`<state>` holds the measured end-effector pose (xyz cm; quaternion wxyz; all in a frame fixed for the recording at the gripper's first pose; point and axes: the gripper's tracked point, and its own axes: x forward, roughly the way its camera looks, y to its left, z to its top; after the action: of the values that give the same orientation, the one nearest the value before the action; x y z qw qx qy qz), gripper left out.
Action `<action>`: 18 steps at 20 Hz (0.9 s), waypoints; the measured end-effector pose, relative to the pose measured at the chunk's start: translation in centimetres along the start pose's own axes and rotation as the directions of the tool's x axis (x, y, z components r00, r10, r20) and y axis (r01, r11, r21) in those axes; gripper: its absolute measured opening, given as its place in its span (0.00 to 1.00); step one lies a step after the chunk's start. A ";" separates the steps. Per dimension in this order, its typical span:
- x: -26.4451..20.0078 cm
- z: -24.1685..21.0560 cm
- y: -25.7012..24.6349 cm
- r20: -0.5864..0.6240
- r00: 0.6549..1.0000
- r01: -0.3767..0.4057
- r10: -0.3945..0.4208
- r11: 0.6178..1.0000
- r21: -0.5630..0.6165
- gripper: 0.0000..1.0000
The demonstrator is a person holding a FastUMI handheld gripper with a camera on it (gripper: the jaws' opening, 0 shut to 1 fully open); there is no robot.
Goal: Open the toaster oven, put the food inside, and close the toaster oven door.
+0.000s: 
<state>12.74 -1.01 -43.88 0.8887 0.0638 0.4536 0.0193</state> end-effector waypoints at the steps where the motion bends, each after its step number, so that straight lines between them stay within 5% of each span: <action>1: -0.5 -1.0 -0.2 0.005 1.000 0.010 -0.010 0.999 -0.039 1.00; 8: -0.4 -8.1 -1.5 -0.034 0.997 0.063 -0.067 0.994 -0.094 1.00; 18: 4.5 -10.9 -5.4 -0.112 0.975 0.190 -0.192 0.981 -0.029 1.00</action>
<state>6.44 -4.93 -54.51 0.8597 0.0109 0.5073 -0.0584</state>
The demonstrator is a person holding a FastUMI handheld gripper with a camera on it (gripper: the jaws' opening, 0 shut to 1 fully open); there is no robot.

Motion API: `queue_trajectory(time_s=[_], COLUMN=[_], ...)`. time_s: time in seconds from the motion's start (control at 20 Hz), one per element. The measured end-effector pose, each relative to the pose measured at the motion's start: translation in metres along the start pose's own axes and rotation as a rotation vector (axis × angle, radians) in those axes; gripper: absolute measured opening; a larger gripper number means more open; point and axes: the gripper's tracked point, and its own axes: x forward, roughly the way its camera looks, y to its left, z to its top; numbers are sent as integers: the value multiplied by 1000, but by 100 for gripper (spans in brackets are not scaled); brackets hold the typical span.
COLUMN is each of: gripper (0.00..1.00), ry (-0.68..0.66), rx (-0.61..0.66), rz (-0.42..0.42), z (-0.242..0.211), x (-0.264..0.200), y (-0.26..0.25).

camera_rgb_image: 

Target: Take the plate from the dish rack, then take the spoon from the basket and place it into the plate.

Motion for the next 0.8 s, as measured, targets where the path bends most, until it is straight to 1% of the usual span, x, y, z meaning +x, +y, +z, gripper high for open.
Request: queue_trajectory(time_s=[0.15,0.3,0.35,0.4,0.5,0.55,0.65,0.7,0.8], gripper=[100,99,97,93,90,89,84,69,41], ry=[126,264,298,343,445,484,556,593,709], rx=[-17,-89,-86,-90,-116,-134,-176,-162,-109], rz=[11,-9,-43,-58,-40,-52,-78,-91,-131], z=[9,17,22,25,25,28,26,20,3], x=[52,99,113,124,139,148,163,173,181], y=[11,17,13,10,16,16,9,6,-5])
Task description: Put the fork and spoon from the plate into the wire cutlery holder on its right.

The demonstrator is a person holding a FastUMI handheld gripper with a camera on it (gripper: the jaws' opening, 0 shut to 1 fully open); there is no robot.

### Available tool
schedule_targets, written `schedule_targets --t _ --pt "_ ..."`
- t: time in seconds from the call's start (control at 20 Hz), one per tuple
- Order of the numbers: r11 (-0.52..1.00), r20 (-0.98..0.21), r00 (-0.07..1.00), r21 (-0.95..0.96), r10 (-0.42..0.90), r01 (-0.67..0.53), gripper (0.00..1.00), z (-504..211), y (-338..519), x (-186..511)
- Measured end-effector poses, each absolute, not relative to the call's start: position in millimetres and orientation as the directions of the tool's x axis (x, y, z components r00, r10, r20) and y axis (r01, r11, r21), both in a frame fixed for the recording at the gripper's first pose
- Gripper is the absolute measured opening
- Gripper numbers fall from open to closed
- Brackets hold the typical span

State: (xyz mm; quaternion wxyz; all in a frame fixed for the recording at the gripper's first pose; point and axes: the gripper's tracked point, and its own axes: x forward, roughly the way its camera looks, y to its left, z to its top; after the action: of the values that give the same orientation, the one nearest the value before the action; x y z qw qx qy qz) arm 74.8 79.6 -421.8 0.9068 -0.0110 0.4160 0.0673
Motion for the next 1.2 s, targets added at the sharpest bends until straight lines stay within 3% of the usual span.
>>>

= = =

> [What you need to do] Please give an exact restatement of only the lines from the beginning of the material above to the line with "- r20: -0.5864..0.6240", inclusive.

> [Task response]
`<state>` holds the measured end-effector pose (xyz cm; quaternion wxyz; all in a frame fixed for the recording at the gripper's first pose; point and axes: the gripper's tracked point, and its own axes: x forward, roughly the way its camera looks, y to its left, z to its top; after the action: of the values that give the same orientation, the one nearest the value before the action; x y z qw qx qy qz), gripper left out.
Action `<action>`: 18 steps at 20 Hz (0.9 s), waypoints; the measured end-effector pose, relative to the pose measured at the chunk's start: translation in centimetres along the start pose's own axes and rotation as the directions of the tool's x axis (x, y, z components r00, r10, r20) and y axis (r01, r11, r21) in those axes; gripper: its absolute measured opening, given as its place in its span (0.00 to 1.00); step one lies a step after the chunk's start. A ";" separates the steps. Per dimension in this order, its typical span:
- x: -26.4451..20.0078 cm
- z: -24.1685..21.0560 cm
- y: -25.7012..24.6349 cm
- r20: -0.5864..0.6240

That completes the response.